- _What is being asked_
Could you set down exactly the lines that start at the one containing "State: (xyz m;" and end at the final line of the material below?

>>

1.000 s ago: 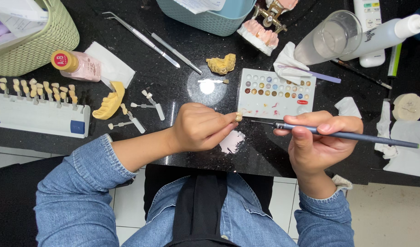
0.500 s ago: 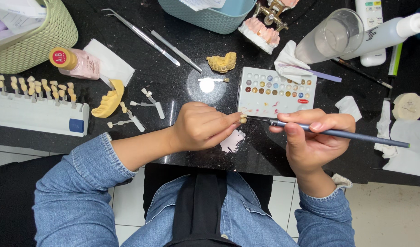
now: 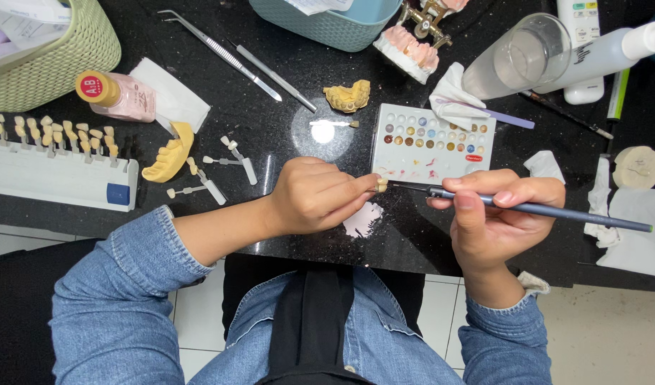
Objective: The person uses a fine brush to apply paint from a palette onto a small dental prosthetic held in the left hand. The person repeatedly dips the brush into the palette and applies paint to the prosthetic, occasionally rotating it to access different surfaces.
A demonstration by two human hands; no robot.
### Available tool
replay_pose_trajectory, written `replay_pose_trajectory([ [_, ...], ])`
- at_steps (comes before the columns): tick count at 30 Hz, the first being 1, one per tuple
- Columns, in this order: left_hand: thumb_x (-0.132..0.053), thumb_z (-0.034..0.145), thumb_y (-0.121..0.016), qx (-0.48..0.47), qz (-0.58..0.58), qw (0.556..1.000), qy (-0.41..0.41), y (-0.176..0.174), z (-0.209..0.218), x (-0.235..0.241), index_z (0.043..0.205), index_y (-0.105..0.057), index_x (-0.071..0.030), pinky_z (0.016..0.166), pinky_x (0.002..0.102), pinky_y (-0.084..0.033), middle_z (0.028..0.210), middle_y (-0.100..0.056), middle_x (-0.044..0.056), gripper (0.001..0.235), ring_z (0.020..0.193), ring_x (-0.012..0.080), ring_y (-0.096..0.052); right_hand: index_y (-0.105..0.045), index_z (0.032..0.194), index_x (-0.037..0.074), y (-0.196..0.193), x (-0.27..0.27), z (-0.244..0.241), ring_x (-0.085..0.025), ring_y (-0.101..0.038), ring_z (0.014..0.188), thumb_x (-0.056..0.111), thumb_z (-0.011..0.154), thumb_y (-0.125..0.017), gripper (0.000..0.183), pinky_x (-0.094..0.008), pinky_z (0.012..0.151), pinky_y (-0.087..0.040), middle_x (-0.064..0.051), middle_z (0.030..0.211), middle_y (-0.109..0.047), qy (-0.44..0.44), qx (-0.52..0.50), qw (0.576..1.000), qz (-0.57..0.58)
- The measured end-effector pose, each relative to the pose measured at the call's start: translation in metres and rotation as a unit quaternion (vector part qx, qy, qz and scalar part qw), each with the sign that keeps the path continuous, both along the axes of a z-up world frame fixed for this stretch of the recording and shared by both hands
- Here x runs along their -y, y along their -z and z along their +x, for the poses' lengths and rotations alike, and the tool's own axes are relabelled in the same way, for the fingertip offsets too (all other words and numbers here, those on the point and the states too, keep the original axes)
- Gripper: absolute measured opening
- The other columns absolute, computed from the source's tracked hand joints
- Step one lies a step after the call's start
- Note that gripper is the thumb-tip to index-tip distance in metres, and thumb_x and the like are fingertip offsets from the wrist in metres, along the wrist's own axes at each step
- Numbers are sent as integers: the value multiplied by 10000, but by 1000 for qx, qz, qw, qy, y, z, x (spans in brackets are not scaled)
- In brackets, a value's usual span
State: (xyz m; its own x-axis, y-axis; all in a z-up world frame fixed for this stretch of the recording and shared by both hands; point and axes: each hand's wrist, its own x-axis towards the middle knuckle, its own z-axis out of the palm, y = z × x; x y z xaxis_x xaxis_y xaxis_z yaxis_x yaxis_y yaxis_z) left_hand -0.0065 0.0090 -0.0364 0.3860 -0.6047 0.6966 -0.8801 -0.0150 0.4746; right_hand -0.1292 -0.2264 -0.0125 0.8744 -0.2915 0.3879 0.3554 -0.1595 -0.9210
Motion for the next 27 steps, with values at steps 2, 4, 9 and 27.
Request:
replay_pose_trajectory([
  [2, -96, 908, -798, 2, -1, 1000, -1, 0, 0, 0, 1087, -763, -9, 526, 311, -451, 729, -677, 23, 202, 579, 150, -628, -325, 1144, 102, 0, -1, -1, -204, -756, 852, 37, 1121, -693, 374, -328, 718, -694, -211, 981, -704, 2, 0, 1000, 5],
  [4, -95, 911, -799, 3, -2, 1000, -1, 0, 0, 0, 1091, -764, -9, 527, 311, -452, 726, -673, 21, 203, 581, 149, -629, -320, 1139, 101, 0, 0, -2, -211, -755, 866, 36, 1120, -687, 373, -333, 723, -697, -211, 978, -700, 0, -9, 1000, -17],
  [9, -97, 910, -797, 4, -1, 1000, -1, 1, 0, 0, 1104, -762, -5, 532, 312, -455, 732, -673, 24, 218, 589, 149, -635, -324, 1133, 99, 3, 1, 1, -198, -746, 823, 34, 1113, -689, 372, -323, 699, -686, -205, 966, -699, 11, 9, 1000, 2],
  [27, -89, 901, -798, 0, -2, 1000, -4, 2, -1, 1, 1090, -766, -9, 531, 314, -465, 734, -681, 27, 207, 575, 156, -632, -326, 1128, 96, 4, 3, -1, -206, -753, 857, 38, 1116, -689, 368, -313, 721, -692, -203, 975, -699, -1, -2, 1000, -30],
])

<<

- _Solution_
State: (xyz m; its own x-axis, y-axis; all in a z-up world frame fixed for this stretch of the recording and shared by both hands; point and axes: each hand's wrist, its own x-axis towards the middle knuckle, its own z-axis out of the palm, y = z × x; x y z xaxis_x xaxis_y xaxis_z yaxis_x yaxis_y yaxis_z) left_hand -0.0065 0.0090 -0.0364 0.3860 -0.6047 0.6966 -0.8801 -0.0150 0.4746; right_hand -0.1292 -0.2264 -0.0125 0.8744 -0.2915 0.3879 0.3554 -0.1595 -0.9210
Motion for the next 27 steps, with values at steps 2, 4, 9 and 27.
Request:
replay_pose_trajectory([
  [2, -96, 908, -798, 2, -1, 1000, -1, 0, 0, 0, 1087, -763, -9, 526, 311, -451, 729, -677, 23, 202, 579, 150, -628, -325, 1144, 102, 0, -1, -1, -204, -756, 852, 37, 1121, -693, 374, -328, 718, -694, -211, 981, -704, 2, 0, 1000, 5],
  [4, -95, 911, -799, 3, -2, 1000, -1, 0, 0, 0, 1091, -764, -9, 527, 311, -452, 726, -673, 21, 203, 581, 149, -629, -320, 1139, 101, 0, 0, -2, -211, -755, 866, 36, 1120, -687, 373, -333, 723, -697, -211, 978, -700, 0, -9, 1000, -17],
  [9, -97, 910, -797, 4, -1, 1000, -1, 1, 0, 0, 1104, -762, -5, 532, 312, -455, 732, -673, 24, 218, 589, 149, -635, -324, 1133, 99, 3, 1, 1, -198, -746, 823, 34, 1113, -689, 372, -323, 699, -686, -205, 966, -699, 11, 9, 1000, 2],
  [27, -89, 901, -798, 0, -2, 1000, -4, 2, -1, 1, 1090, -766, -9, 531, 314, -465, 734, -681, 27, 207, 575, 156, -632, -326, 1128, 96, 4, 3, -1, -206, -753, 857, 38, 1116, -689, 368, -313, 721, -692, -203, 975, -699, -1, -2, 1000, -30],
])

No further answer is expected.